RECORDS FOR THIS EXERCISE below:
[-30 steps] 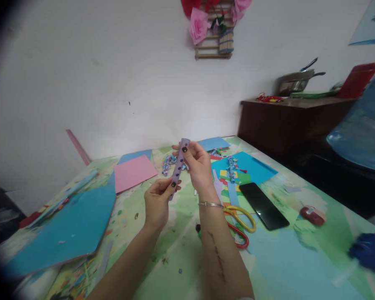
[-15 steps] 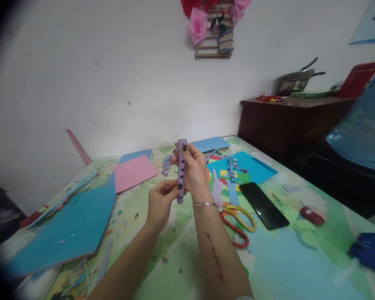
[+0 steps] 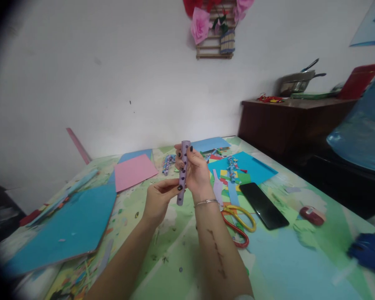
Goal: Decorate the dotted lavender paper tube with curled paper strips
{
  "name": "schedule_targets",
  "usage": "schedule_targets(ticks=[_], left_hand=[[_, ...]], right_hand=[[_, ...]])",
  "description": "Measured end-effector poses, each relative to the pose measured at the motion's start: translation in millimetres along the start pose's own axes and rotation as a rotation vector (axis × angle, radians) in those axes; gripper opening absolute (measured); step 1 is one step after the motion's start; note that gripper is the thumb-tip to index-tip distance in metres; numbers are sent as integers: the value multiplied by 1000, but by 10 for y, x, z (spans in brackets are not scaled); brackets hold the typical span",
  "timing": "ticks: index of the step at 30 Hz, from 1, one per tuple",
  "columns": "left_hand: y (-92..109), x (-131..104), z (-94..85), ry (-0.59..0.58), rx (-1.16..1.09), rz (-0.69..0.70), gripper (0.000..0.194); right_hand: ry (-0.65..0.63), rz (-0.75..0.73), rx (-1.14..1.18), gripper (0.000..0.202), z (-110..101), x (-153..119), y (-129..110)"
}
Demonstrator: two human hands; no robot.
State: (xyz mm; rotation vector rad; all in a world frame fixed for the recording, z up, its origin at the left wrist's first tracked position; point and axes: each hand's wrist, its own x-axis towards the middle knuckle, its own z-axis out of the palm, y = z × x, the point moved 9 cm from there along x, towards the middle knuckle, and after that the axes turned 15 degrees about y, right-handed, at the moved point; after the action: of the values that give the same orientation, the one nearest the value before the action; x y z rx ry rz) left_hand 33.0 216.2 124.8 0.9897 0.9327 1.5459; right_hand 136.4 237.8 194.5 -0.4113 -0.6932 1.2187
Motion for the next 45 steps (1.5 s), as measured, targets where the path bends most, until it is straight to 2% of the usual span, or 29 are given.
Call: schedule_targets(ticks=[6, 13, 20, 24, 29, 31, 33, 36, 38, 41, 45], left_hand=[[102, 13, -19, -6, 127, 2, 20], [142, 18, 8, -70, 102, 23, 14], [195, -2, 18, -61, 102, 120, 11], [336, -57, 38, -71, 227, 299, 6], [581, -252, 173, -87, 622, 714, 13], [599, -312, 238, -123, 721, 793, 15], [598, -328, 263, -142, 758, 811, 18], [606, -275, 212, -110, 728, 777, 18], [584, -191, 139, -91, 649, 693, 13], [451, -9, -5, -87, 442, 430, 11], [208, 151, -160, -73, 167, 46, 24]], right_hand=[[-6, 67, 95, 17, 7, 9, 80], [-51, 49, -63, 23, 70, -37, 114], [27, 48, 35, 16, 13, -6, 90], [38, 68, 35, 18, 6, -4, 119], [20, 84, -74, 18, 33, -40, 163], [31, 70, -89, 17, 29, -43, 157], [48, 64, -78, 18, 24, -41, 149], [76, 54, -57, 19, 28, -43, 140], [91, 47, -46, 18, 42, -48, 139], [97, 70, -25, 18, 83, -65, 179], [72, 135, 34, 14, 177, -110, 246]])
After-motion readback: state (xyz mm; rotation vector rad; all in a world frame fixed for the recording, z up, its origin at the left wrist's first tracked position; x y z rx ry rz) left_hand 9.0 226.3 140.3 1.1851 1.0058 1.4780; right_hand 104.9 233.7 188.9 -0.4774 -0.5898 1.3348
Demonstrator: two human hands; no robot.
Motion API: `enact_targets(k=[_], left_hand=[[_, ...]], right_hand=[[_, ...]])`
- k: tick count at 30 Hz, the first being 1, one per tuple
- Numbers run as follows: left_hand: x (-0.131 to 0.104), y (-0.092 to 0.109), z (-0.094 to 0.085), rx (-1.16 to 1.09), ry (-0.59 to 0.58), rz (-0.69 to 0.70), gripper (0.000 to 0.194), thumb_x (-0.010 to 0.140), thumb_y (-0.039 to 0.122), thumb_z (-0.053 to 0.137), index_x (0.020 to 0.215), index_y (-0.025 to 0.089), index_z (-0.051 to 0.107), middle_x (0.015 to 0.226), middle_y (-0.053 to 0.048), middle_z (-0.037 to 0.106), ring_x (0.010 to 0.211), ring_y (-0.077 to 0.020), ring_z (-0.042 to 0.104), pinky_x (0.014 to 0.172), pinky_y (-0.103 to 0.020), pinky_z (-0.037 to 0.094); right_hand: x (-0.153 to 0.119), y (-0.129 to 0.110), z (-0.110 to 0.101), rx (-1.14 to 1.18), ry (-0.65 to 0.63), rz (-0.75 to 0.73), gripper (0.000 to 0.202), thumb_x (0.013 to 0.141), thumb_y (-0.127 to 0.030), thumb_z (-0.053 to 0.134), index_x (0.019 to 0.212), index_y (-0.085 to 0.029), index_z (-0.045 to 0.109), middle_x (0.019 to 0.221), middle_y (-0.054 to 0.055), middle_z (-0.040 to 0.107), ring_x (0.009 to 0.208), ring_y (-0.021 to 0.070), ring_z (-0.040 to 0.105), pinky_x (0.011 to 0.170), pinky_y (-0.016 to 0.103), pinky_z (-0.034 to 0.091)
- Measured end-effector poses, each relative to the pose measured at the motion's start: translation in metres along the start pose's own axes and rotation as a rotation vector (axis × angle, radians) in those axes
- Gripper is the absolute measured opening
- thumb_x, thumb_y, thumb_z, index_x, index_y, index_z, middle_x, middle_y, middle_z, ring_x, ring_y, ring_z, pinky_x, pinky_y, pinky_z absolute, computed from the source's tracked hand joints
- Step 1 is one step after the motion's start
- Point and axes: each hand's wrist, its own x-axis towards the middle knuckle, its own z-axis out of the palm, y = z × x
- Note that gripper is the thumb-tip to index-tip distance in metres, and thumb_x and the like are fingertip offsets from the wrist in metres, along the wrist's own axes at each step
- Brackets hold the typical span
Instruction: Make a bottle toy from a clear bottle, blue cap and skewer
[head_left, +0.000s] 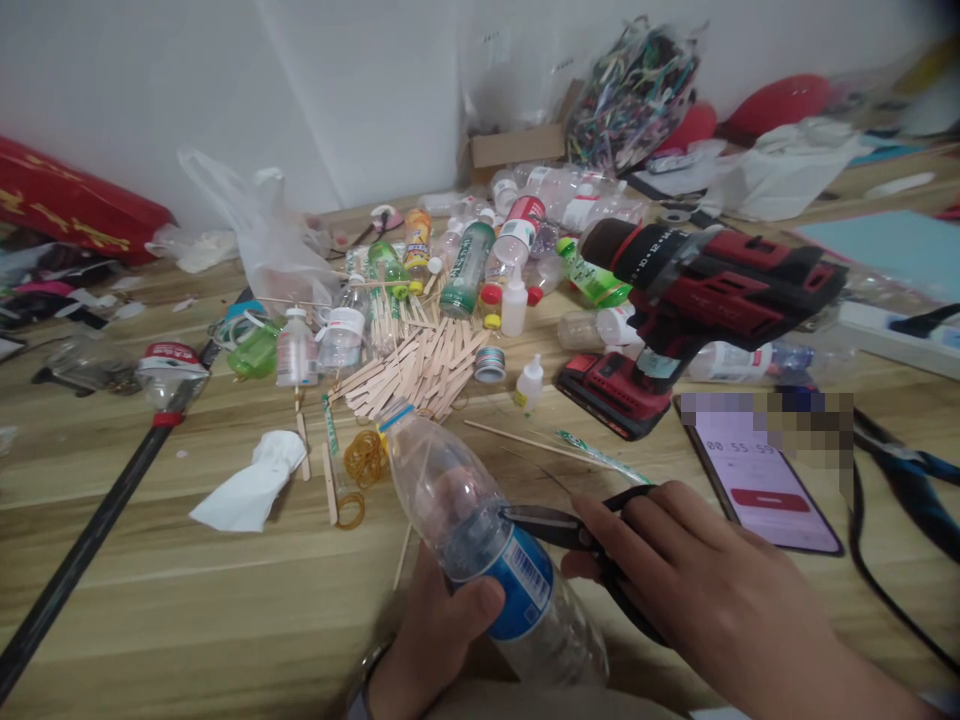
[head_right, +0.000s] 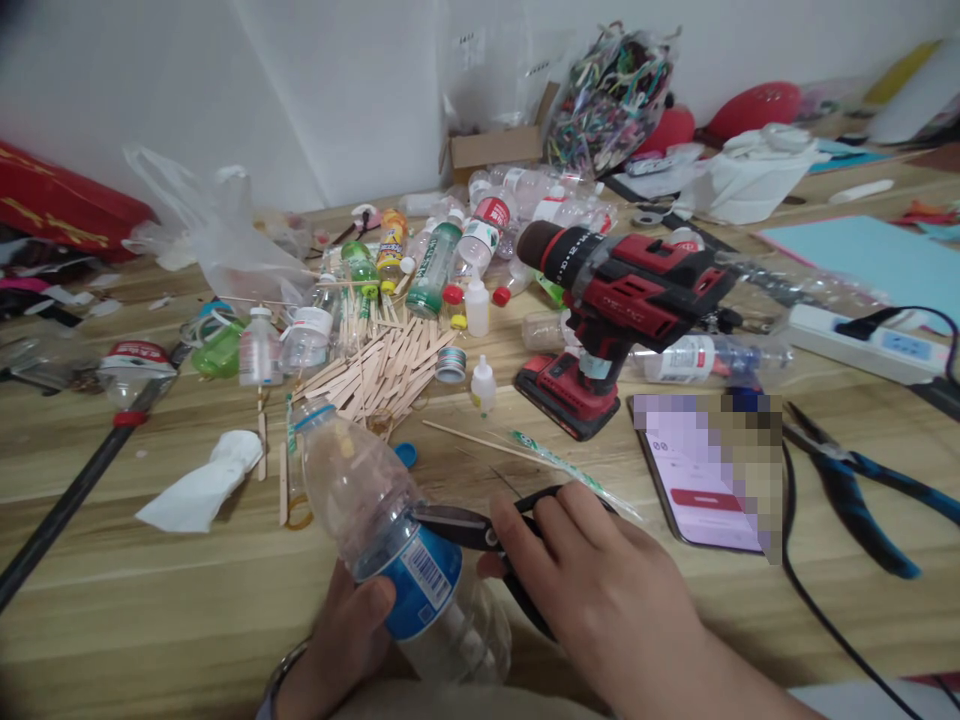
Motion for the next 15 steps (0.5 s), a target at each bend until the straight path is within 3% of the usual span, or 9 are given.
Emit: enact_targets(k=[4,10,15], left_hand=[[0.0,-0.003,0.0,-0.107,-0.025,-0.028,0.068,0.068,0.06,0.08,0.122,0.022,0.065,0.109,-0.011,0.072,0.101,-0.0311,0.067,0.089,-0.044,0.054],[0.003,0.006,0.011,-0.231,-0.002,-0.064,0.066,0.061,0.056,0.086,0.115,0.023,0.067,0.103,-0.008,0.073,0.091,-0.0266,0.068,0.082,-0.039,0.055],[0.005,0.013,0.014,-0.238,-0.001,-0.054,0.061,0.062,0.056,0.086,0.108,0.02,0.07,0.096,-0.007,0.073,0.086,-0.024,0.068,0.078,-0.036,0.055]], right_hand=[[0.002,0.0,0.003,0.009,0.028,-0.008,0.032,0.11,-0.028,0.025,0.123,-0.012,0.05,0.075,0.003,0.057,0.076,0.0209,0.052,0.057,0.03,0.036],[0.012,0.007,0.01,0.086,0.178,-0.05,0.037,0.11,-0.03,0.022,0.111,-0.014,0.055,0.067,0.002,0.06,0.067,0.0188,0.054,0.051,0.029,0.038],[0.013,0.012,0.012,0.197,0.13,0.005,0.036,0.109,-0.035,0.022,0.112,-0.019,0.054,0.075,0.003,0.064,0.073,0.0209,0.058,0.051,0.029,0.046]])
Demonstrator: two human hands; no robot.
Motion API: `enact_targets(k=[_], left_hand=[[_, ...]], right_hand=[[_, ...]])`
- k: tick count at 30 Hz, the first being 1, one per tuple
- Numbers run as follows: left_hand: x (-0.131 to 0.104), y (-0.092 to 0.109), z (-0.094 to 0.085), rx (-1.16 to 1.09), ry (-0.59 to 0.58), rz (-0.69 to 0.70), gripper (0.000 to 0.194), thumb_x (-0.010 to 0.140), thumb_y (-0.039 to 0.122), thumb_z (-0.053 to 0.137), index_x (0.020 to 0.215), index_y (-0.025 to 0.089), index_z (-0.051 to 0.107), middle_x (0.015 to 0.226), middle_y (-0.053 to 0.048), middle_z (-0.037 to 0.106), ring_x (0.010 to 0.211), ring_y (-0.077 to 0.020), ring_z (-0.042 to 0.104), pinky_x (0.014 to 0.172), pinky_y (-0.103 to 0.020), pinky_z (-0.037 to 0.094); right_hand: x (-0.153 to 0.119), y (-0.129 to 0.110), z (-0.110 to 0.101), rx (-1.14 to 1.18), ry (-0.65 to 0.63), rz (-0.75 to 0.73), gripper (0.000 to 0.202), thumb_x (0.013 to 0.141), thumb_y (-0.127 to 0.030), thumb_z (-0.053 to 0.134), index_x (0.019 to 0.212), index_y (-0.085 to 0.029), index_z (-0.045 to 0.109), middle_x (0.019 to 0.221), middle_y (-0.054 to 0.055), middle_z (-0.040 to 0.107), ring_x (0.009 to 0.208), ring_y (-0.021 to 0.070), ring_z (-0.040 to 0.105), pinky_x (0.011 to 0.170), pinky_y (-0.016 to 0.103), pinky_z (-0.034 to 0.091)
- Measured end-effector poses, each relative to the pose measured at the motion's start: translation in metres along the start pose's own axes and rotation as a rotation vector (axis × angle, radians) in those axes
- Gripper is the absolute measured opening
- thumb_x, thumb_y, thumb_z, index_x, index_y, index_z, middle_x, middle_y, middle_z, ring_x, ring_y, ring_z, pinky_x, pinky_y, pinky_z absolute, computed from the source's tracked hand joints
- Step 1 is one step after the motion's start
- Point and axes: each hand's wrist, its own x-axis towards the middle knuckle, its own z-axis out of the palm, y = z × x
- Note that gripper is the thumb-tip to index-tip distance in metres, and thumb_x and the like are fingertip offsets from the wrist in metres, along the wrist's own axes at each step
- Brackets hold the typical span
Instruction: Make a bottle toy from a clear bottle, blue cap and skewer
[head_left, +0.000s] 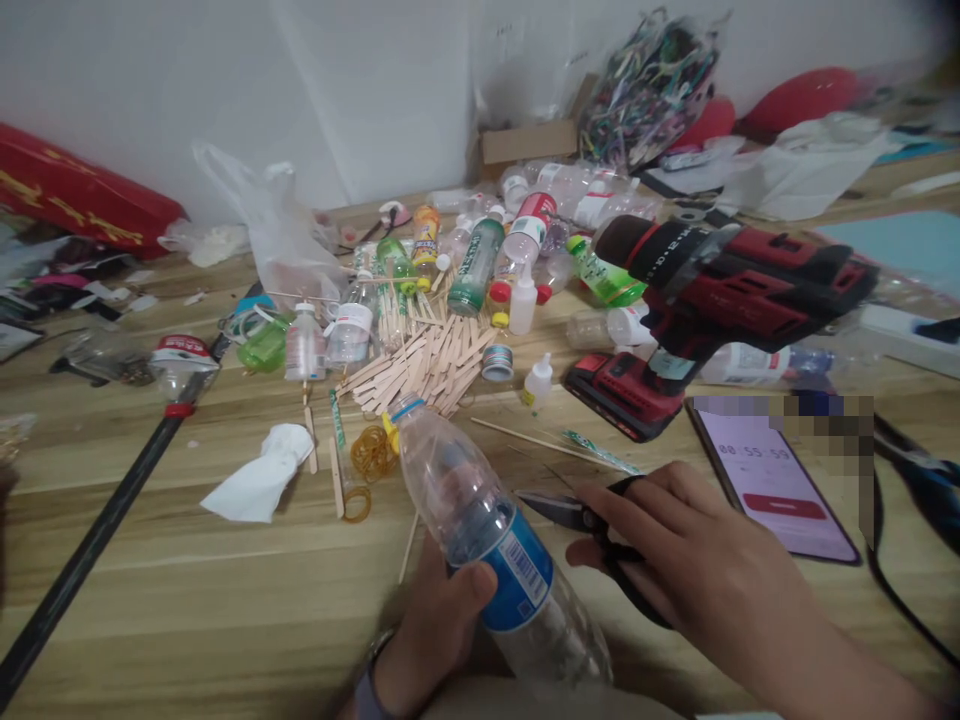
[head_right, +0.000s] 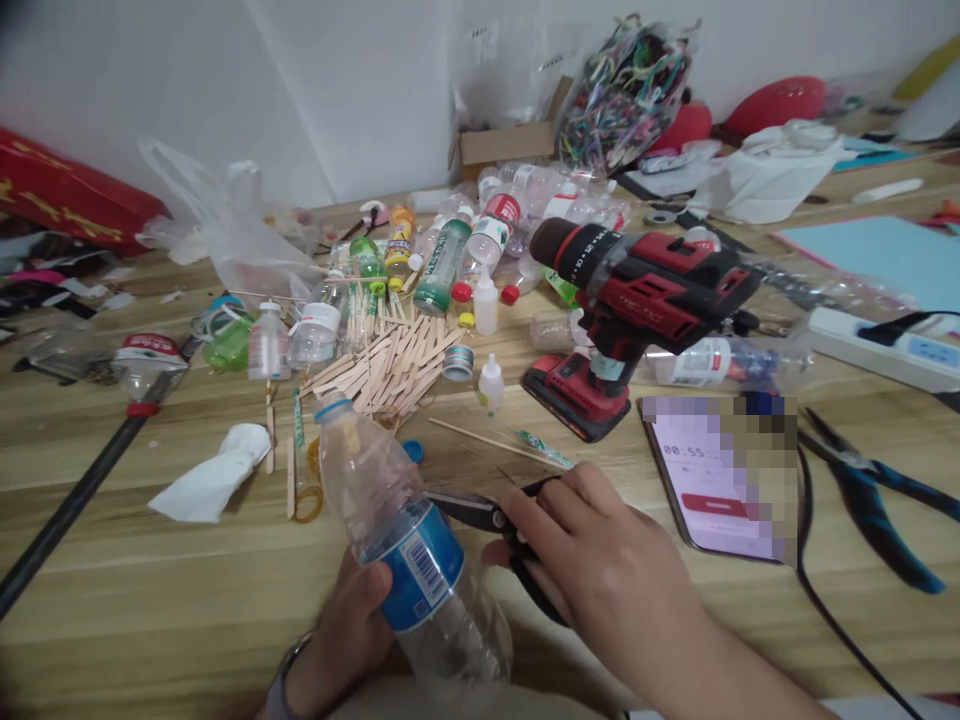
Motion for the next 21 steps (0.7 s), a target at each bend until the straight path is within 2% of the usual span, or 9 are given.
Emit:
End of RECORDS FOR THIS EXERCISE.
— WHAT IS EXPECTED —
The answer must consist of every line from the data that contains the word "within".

— THE ANSWER —
Motion for the next 15 steps (0.5 s), a target at each bend until the straight path is within 3% of the usual span, or 9 are given.
Motion for the next 21 steps (0.7 s), a target at each bend until the straight path is within 2% of the usual span, or 9 are given.

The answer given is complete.